**ASSIGNMENT**
Could you count how many lines of the data include "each" and answer with the number only?

------ DATA SEGMENT

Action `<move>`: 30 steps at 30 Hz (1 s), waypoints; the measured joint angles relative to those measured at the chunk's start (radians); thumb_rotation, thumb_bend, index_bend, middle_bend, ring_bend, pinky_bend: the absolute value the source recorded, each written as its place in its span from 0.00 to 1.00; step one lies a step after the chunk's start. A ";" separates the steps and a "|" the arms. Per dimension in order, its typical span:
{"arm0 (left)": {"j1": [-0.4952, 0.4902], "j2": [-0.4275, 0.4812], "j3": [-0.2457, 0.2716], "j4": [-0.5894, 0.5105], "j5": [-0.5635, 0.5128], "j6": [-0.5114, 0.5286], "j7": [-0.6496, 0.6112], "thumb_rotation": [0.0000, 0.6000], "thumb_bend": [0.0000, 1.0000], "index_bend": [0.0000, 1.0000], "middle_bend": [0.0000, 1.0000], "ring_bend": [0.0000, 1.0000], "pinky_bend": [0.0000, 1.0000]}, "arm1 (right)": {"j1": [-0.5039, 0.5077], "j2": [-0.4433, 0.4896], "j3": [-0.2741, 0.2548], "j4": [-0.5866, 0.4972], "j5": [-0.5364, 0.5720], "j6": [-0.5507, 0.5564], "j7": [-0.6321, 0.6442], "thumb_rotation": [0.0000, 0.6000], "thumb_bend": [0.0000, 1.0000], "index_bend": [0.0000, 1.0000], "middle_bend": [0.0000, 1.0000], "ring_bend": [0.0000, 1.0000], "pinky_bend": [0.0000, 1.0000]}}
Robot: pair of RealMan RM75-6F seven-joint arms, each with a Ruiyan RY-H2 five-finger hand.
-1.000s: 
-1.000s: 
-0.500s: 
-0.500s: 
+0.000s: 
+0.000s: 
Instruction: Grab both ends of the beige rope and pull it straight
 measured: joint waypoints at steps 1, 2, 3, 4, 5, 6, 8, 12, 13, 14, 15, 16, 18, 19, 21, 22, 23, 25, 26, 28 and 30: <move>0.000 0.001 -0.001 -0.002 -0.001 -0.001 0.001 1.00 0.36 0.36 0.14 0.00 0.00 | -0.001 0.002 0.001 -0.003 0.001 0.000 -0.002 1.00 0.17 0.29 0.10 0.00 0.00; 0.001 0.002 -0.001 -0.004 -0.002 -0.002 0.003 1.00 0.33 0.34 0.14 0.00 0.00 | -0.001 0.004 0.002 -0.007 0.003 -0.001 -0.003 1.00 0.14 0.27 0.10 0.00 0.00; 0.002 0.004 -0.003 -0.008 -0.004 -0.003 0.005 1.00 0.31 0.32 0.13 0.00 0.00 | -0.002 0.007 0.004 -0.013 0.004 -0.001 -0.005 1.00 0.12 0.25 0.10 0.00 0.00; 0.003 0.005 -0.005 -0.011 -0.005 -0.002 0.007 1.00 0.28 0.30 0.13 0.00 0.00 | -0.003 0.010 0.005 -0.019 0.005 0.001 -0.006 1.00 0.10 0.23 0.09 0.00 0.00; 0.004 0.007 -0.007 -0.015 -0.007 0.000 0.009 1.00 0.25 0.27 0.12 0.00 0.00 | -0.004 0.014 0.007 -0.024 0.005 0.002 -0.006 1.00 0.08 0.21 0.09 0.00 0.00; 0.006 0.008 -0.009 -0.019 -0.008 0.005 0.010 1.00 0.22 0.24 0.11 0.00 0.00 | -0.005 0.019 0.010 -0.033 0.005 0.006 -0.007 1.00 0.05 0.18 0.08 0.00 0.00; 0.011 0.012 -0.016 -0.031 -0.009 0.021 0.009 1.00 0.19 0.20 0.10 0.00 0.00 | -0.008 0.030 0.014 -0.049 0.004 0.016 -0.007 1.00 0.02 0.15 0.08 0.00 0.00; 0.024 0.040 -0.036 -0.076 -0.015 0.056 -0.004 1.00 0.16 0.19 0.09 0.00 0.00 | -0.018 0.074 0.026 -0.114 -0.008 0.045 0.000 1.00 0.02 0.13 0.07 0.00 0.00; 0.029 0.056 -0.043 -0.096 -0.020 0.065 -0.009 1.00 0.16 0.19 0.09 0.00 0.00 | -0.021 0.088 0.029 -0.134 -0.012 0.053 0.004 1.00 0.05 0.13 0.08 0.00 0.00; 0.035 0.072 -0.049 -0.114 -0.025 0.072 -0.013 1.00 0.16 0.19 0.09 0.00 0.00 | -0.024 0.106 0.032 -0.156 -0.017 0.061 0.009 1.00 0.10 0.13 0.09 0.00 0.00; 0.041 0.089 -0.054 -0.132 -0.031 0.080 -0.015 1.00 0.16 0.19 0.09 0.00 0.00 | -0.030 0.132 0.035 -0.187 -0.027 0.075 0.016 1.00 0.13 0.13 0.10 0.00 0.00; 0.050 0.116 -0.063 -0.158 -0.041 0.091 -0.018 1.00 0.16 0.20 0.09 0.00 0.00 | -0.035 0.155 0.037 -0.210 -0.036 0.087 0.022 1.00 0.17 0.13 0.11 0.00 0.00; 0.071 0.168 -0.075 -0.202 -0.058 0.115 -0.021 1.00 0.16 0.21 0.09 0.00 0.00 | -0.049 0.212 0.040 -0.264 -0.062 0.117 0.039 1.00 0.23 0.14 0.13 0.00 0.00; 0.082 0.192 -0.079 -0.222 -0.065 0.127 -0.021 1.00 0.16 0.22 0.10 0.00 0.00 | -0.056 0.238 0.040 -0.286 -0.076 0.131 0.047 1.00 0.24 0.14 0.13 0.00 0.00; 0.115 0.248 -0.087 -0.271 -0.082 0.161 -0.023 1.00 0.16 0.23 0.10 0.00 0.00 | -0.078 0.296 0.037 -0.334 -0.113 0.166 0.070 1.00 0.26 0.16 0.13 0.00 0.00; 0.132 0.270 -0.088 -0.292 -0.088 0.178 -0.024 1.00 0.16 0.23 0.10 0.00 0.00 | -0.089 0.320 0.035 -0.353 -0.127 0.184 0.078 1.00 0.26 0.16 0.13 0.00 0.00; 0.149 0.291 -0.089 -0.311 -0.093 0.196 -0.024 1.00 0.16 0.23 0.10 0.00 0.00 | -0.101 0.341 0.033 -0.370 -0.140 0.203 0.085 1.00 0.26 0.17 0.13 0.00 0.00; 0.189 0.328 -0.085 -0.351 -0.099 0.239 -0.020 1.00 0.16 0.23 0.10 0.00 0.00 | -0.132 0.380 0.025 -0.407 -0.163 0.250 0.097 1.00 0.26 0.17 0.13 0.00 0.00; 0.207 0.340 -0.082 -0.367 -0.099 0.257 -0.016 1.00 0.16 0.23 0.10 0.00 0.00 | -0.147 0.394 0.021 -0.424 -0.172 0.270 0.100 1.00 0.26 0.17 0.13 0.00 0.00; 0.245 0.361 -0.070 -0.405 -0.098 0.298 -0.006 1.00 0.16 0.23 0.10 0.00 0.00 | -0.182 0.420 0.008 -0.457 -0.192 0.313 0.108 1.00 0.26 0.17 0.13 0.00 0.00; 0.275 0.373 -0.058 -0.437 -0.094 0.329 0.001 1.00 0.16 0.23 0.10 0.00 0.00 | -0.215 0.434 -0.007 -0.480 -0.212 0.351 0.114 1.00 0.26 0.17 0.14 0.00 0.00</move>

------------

**ANSWER TO THIS TASK**
2